* Required action: Word for word, copy all the data and drop the pictures.

* Data items:

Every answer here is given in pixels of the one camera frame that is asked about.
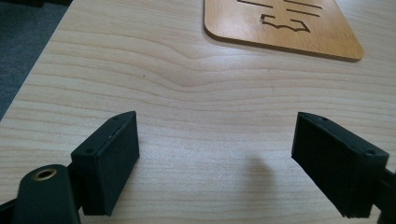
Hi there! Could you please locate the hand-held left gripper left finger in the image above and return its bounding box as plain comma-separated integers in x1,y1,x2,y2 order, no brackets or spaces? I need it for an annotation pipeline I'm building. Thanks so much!
70,110,140,217

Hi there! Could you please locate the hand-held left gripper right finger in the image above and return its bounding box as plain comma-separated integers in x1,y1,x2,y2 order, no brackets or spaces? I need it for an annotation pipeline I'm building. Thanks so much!
290,111,390,219

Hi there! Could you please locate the wooden board with cutouts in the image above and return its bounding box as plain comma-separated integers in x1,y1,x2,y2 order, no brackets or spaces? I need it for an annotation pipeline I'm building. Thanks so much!
204,0,365,62

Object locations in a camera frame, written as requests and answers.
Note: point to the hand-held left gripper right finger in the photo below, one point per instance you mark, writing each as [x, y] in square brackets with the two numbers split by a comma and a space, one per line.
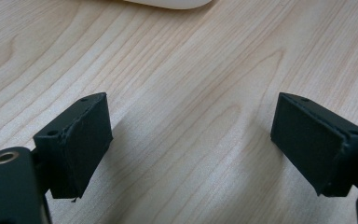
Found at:
[313, 146]

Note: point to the white plastic storage bin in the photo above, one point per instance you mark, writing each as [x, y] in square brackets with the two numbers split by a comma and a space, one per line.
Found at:
[171, 3]

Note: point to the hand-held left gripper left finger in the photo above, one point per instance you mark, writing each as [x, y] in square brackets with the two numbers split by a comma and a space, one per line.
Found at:
[77, 149]

* Solution to the exercise:
Every answer here is given in pixels of the one camera frame that is asked about.
Hi there! Could you please locate the hand-held left gripper left finger in the image above and return its bounding box as plain comma-separated integers in x1,y1,x2,y2 order, no brackets or spaces? I need it for an annotation pipeline I'm building. Thanks so much!
70,110,140,217

Hi there! Could you please locate the hand-held left gripper right finger in the image above and return its bounding box as plain comma-separated integers in x1,y1,x2,y2 order, no brackets or spaces? I need it for an annotation pipeline I'm building. Thanks so much!
290,111,390,219

Hi there! Could you please locate the wooden board with cutouts in the image above and return its bounding box as plain comma-separated integers in x1,y1,x2,y2 order, no brackets or spaces? I need it for an annotation pipeline I'm building. Thanks so much!
204,0,365,62

Object locations in a camera frame, written as requests and answers.
Note: point to the hand-held left gripper right finger in the photo below, one point per instance you mark, writing each as [x, y] in square brackets with the two numbers split by a comma and a space, one per line.
Found at:
[313, 146]

Note: point to the white plastic storage bin in the photo above, one point per instance you mark, writing each as [x, y] in square brackets with the two numbers split by a comma and a space, one per line.
Found at:
[171, 3]

Note: point to the hand-held left gripper left finger in the photo above, one point per instance you mark, writing each as [x, y] in square brackets with the two numbers split by a comma and a space, one per line.
Found at:
[77, 149]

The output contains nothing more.